The film was removed from Disney+ on May 26, 2023. It was released on VOD platforms including Amazon Prime Video, Google Play and Vudu on September 26, 2023.

==Reception==

=== Viewership ===
According to ScreenEngine/ASI, Stargirl was the 23rd-most-watched straight-to-streaming title of 2020, as of November 2020.

=== Critical response ===
On Rotten Tomatoes, the film holds an approval rating of 68%, based on 41 reviews, with an average rating of 6.20/10. The website's critical consensus reads, "Stargirls feel-good story hits familiar coming-of-age beats, but self-assured performances and an earnest mission worn proudly make it a tune worth listening to." On Metacritic, the film has a weighted average score of 61 out of 100, based on 13 critics, indicating "generally favorable reviews".
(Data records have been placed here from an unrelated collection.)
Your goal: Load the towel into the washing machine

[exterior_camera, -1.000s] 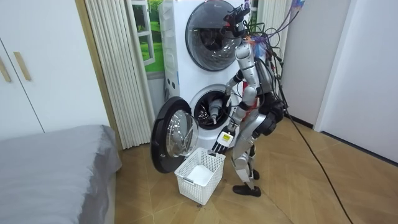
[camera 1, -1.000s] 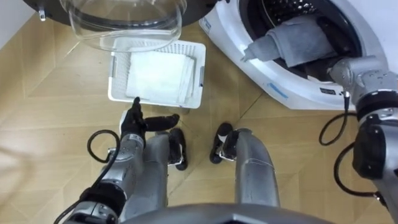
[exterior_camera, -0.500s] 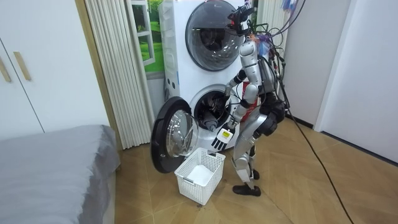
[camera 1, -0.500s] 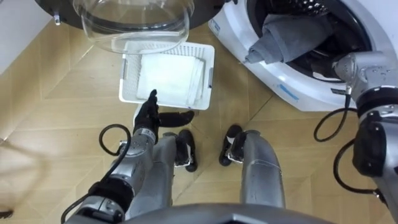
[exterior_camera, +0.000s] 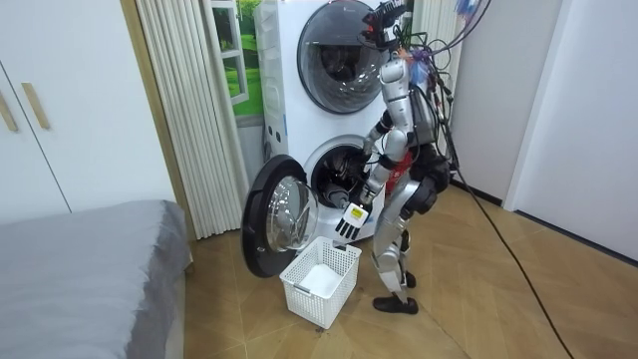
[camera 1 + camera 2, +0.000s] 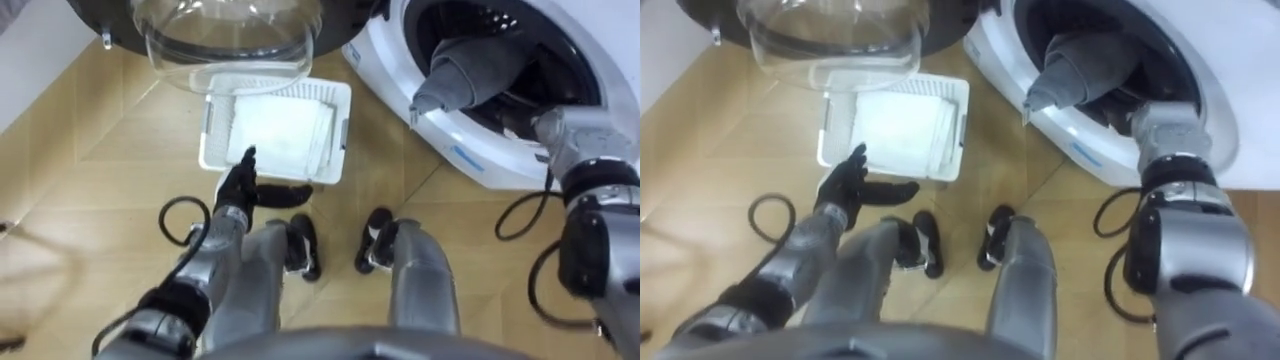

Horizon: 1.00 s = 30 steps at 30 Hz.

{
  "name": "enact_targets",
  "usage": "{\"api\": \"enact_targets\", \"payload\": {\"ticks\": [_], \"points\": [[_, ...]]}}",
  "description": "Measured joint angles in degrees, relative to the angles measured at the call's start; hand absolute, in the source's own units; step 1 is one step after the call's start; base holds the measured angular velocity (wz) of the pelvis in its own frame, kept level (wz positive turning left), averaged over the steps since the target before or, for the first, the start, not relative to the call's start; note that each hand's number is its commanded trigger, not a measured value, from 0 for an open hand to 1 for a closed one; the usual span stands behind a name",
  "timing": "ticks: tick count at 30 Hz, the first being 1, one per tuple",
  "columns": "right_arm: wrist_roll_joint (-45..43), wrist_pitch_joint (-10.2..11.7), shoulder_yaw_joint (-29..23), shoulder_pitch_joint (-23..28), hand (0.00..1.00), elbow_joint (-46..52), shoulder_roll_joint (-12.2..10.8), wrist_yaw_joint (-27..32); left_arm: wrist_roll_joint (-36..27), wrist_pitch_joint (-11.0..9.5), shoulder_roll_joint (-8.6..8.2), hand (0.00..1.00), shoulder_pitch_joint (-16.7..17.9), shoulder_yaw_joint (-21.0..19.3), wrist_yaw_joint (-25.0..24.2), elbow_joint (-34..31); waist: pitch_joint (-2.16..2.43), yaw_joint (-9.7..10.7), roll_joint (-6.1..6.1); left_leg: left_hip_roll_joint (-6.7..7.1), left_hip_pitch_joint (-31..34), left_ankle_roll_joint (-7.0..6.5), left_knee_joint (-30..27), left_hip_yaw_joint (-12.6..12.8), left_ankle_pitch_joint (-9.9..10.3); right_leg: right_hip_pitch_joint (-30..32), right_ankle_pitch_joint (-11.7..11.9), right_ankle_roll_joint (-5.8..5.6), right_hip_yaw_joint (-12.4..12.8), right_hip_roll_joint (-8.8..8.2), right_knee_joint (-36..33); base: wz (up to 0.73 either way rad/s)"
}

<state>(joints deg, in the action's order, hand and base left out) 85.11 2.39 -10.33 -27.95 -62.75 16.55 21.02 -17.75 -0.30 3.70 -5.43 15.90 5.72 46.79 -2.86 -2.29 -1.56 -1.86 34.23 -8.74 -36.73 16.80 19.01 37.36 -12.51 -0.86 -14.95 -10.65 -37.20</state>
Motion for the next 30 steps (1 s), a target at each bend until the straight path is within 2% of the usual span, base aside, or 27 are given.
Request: {"api": "enact_targets", "payload": {"ticks": [3, 5, 6, 7, 9, 11, 12, 14, 15, 17, 19, 21, 26, 30], "points": [[-7.1, 1.5, 5.2, 5.8, 0.00, -2.9, -2.2, -3.6, 2.2, -0.2, 1.83, 0.00, 1.4, 0.4, 0.0, 3.4, 0.17, 0.1, 0.31, -0.32, -4.6, 0.77, 3.8, 0.2, -0.5, -5.0, 1.3, -0.31, -0.1, 1.63, 4.9, -0.16], [-12.6, 1.9, 7.9, 10.2, 0.00, -5.1, -2.3, -5.0, 3.5, -0.6, 2.97, 0.00, 2.2, 0.4, 0.1, 4.7, 0.78, 0.0, 0.85, -0.49, -6.4, 1.16, 5.9, 0.2, -0.7, -7.1, 1.9, -0.44, -0.3, 2.50, 7.8, -0.10], [-17.4, 2.1, 9.2, 13.7, 0.00, -6.5, -2.4, -6.0, 4.9, -1.3, 3.79, 0.00, 2.9, -0.1, 0.2, 6.5, 0.89, 0.0, 1.05, -0.46, -7.8, 1.46, 7.1, 0.2, -0.9, -8.6, 2.2, -0.53, -0.2, 2.93, 9.3, -0.08], [-20.1, 2.2, 10.2, 15.1, 0.00, -7.2, -2.4, -6.5, 5.6, -1.4, 4.36, 0.00, 2.9, -0.1, 0.3, 7.2, 0.96, 0.1, 1.16, -0.43, -8.6, 1.64, 7.5, 0.2, -1.0, -9.5, 2.3, -0.60, -0.2, 3.13, 10.0, -0.09], [-28.8, 2.6, 13.2, 21.5, 0.00, -8.9, -2.4, -8.1, 7.4, -2.3, 6.64, 0.00, 5.2, -0.2, 0.5, 8.6, 1.18, 0.5, 1.41, -0.42, -11.8, 2.26, 9.9, 0.4, -1.4, -12.5, 2.5, -0.64, -0.1, 3.84, 12.6, -0.11], [-36.3, 2.9, 14.9, 25.3, 0.00, -9.8, -2.5, -9.7, 8.9, -2.9, 7.56, 0.00, 6.7, -1.2, 1.4, 8.9, 1.40, 0.8, 1.62, -0.41, -14.1, 2.94, 12.0, 0.4, -1.8, -14.7, 2.9, -0.53, -0.1, 4.17, 14.8, -0.17], [-41.7, 2.9, 15.8, 27.2, 0.00, -10.4, -2.6, -10.9, 10.4, -3.1, 7.61, 0.00, 7.5, -2.6, 1.4, 9.3, 1.62, 0.6, 1.58, -0.45, -16.0, 3.33, 13.5, 0.7, -2.1, -16.2, 3.2, -0.43, 0.5, 4.84, 16.0, -0.26], [-47.8, 2.9, 16.0, 29.0, 0.00, -10.9, -3.0, -12.3, 11.2, -4.4, 7.59, 0.00, 8.9, -4.2, 1.5, 10.9, 1.74, 0.7, 1.63, -0.43, -19.2, 4.00, 15.6, 0.5, -2.5, -19.1, 3.4, -0.21, 0.8, 5.43, 17.9, -0.22], [-50.3, 2.9, 16.7, 29.9, 0.00, -10.9, -3.1, -13.2, 11.2, -4.7, 7.71, 0.00, 9.8, -4.9, 1.6, 11.7, 2.11, 0.8, 1.67, -0.44, -21.1, 4.44, 16.9, 0.3, -2.8, -20.8, 3.6, -0.06, 0.8, 5.84, 19.0, -0.07], [-54.0, 2.9, 17.6, 31.4, 0.00, -10.7, -3.2, -14.6, 11.1, -4.9, 7.76, 0.00, 10.9, -6.1, 1.6, 12.7, 2.54, 0.8, 1.81, -0.61, -23.6, 5.01, 18.4, 0.2, -3.1, -23.5, 3.7, 0.19, 0.5, 6.43, 20.7, 0.00], [-58.5, 2.5, 18.0, 32.4, 0.00, -9.9, -3.5, -16.6, 11.2, -4.8, 7.81, 0.00, 13.4, -8.8, 1.5, 13.1, 2.74, 0.6, 1.57, -0.61, -27.7, 5.81, 21.1, 0.2, -3.8, -27.3, 3.9, 0.37, 0.6, 7.12, 22.6, 0.00], [-61.7, 2.1, 18.0, 32.6, 0.00, -9.3, -3.8, -17.9, 11.2, -4.6, 7.84, 0.00, 14.4, -10.8, 1.5, 14.4, 2.92, 0.6, 1.38, -0.70, -29.8, 6.21, 22.1, 0.0, -4.1, -29.3, 3.9, 0.47, 0.5, 7.59, 23.5, 0.05], [-66.1, 1.2, 17.9, 33.1, 0.00, -8.3, -5.0, -21.3, 12.3, -3.0, 7.44, 0.00, 16.5, -14.4, 1.6, 15.5, 2.79, 0.7, 0.73, -0.66, -33.8, 6.71, 23.8, -1.6, -4.4, -33.8, 4.0, 0.66, -0.3, 8.19, 25.8, 0.13], [-66.1, -0.5, 17.1, 33.8, 0.00, -8.3, -5.5, -23.8, 12.4, -0.5, 6.29, 0.00, 18.0, -15.7, 1.6, 16.7, 2.65, 0.7, 0.66, -0.42, -37.1, 6.76, 25.7, -2.0, -4.4, -37.2, 3.9, 0.49, -0.4, 8.63, 27.3, 0.02]]}}
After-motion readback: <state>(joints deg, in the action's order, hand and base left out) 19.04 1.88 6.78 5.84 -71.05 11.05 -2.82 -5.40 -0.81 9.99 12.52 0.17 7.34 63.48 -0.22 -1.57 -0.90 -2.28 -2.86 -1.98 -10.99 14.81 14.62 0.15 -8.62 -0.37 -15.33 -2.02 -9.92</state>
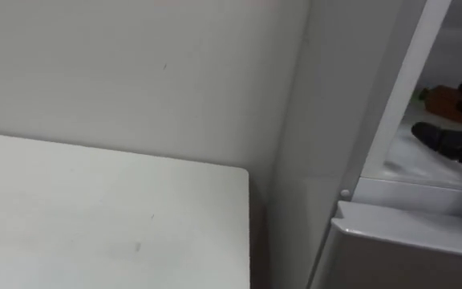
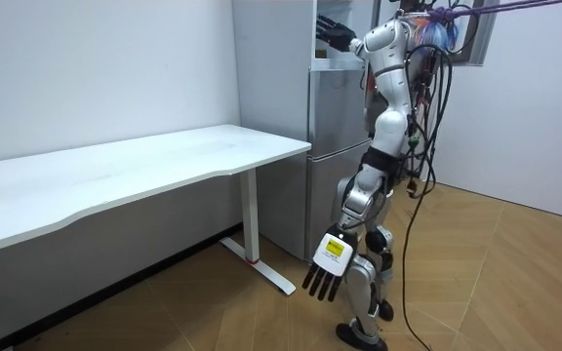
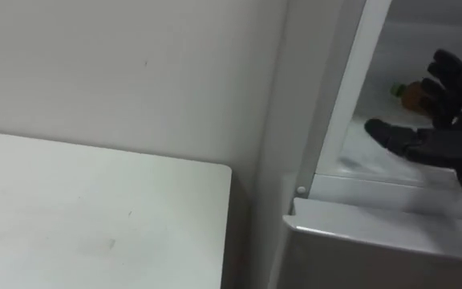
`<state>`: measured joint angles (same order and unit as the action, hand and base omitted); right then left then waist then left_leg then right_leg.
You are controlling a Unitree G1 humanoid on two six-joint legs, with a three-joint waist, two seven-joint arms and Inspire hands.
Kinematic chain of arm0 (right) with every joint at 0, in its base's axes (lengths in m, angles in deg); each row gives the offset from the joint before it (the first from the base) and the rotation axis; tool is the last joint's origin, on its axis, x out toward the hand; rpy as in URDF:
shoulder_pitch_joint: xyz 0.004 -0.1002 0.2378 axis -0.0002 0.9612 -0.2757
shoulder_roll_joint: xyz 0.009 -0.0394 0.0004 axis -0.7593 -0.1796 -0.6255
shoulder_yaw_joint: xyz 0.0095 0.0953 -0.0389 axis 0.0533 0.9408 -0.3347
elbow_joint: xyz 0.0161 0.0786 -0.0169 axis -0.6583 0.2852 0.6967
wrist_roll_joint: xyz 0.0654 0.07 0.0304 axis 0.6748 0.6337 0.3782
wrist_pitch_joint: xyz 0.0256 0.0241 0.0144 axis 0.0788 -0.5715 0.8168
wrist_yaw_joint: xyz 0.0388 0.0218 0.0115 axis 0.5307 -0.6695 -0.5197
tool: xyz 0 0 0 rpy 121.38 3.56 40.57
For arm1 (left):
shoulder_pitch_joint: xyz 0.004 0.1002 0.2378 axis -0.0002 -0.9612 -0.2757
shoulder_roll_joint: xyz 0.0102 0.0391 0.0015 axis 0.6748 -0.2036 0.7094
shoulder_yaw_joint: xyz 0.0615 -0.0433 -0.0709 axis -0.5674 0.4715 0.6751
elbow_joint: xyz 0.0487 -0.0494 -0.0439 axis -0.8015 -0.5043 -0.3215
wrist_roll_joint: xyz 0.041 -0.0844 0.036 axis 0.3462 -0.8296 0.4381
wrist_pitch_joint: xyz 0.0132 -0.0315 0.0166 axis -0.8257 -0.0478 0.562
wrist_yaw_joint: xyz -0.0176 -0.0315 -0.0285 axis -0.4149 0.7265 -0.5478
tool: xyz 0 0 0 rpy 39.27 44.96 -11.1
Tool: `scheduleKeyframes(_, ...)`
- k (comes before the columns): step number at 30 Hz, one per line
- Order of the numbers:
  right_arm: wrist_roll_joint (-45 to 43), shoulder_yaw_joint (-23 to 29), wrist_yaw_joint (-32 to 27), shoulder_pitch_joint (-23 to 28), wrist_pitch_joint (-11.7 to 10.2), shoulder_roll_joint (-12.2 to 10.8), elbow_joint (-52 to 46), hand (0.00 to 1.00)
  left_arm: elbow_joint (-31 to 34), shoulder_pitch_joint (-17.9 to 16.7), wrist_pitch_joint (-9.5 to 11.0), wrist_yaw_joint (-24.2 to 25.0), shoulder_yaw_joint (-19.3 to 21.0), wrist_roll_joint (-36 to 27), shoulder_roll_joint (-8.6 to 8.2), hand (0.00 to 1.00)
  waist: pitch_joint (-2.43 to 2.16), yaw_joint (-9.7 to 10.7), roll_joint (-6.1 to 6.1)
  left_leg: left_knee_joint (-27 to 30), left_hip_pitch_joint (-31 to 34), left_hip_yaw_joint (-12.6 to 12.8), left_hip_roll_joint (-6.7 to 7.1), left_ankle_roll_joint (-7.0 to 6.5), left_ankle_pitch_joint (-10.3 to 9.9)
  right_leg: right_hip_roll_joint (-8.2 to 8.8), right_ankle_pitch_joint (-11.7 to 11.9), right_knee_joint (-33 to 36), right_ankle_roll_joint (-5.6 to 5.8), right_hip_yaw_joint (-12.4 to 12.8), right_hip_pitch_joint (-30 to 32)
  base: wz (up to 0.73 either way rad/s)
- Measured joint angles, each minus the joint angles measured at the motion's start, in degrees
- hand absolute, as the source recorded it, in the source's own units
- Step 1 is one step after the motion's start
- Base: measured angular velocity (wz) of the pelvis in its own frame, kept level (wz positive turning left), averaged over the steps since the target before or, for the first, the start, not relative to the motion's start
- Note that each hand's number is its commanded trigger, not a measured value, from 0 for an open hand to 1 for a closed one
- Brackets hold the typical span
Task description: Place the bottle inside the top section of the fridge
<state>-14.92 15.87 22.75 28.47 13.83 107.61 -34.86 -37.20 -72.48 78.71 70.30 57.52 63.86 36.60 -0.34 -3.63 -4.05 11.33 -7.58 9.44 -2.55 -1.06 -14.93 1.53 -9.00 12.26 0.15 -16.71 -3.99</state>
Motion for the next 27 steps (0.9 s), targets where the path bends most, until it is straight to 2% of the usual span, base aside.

Jason Bailey of The New York Times praised the screenplay for overcoming some of the clichés in the original novel, the development of the characters, and how the movie promotes self-worth and authenticity through Grace VanderWaal's character. Pete Hammond of Deadline Hollywood gave the film a favorable review. He complimented the performances of both VanderWaal and Verchere and called the movie "sweet and smart." Courtney Howard, in Variety, praised the principal performances: "[VanderWaal] ropes us into the mystery of her character reveal with heaping amounts of magnetism and grounded authenticity. It's no surprise that the music-driven scenes really showcase her power. ... She and Verchere, who's a genuinely sweet cross between [[Jesse Eisenberg|Jessie [sic] Eisenberg]] and Michael Cera sharing the physicality and vocal tonalities of each, are a remarkable pairing." She also commented that "Hart and her collaborators adeptly utilize the textural language of cinema to heighten and underline thematic ties." Jennifer Green of Common Sense Media rated the movie 3 out of 5 stars and praised the film for promoting positive role models and positive values, such as integrity and acceptance. Jude Dry of IndieWire gave the movie a B rating; praised the adaptation, direction and VanderWaal and the rest of the performances, as well as the costume and production designs. Sheila O'Malley from RogerEbert.com gave the movie 2 out of 4 stars. She criticized VanderWaal's performance and complained that numerous aspects of the film, mostly centering around Leo's and Stargirl's relationship, did not make sense. However, she praised the visual appearance of the film as well as its message.

=== Accolades ===
The movie received a nomination for Best Music Supervision for Television Movie at the 2021 Guild of Music Supervisors Awards. CBR.com ranked Stargirl 6th in their "10 Best Disney+ Original Movies" list. Collider included the film in their "Best Original Movies on Disney Plus" list.

==Sequel==

A sequel, Hollywood Stargirl, was released on June 3, 2022, on Disney+. Hart returned as director, and VanderWaal reprised her role as Stargirl. Judy Greer replaced Arrington as Ana, Stargirl's mother, and Elijah Richardson played Evan, the romantic lead. Uma Thurman portrayed Roxanne Martel, a musician that Stargirl admires; Hart and Horowitz wrote the screenplay. Judd Hirsch and Tyrel Jackson Williams played, respectively, Mr. Mitchell, Stargirl's new neighbor, and Terrell, Evan's older brother, an aspiring filmmaker. The story follows Stargirl and her mother Ana, who is hired as the costume designer on a movie, as they relocate to Los Angeles, where Stargirl meets new friends, explores her creative side and begins to gain success as a performer.